Petit à petit, la joie de me savoir future maman a doucement pris le dessus sur ma peur d'un avenir incertain pour ma fille. Mais, parallèlement, la culpabilité naissait en moi. La culpabilité de savoir que le lieu de ma naissance, et de celui de ma fille, nous protégeait contre un quotidien perpétuel de feu et de sang. Que ce triste sort serait plutôt réservé à de futures mamans loin de moi et de ma réalité. À des enfants qui, avant le 11 septembre, faisaient déjà face à une vie entachée par la violence.

Mais moi, le 6 mai de l'année suivante, berçant ma fille dans ma banlieue bordée de fleurs et d'asphalte, je poussais encore un soulagement «pas-dans-ma-cour-esque» à peine audible, ayant un peu honte de mon bonheur.

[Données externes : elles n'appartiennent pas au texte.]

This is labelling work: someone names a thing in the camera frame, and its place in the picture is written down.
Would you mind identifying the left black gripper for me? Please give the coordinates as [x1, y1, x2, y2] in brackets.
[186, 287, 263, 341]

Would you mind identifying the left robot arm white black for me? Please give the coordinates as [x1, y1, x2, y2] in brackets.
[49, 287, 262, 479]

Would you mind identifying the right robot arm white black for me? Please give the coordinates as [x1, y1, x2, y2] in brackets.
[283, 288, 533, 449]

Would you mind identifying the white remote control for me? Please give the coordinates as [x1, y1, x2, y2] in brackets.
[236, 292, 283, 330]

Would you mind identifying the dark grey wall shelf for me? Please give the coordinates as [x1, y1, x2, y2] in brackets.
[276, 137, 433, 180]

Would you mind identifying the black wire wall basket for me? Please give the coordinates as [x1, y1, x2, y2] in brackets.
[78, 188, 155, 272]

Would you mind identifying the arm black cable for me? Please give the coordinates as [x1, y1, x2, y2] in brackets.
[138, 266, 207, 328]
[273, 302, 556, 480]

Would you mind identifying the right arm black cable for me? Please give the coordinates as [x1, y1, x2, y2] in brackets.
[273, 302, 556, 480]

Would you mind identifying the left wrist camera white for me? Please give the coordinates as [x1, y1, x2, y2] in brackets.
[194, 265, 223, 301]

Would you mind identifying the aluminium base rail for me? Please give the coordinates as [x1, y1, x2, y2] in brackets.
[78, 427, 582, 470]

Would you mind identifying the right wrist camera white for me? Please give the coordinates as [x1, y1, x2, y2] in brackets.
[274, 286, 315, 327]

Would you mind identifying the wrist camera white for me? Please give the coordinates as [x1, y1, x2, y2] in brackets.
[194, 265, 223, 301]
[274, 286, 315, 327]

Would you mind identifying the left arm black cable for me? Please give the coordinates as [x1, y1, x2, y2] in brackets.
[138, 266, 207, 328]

Mais je ne pouvais, je ne voulais m'en départir. Il était à moi et l'est toujours.

Merci, ma belle Julianne, d'avoir été ma lueur d'espoir en ces temps sombres. Je n'ai peut-être pas eu plus de 24 heures pour célébrer pleinement l'annonce de ta venue, mais cette dernière a été le baume qui a pansé cette plaie béante qu'a laissée ce 11 septembre.

Grâce à toi, chaque année, je célèbre le 10 septembre tout autant que je me remémore le lendemain. Tu es l'équilibre nécessaire dans ma vie.

Je t'aime, coccinelle.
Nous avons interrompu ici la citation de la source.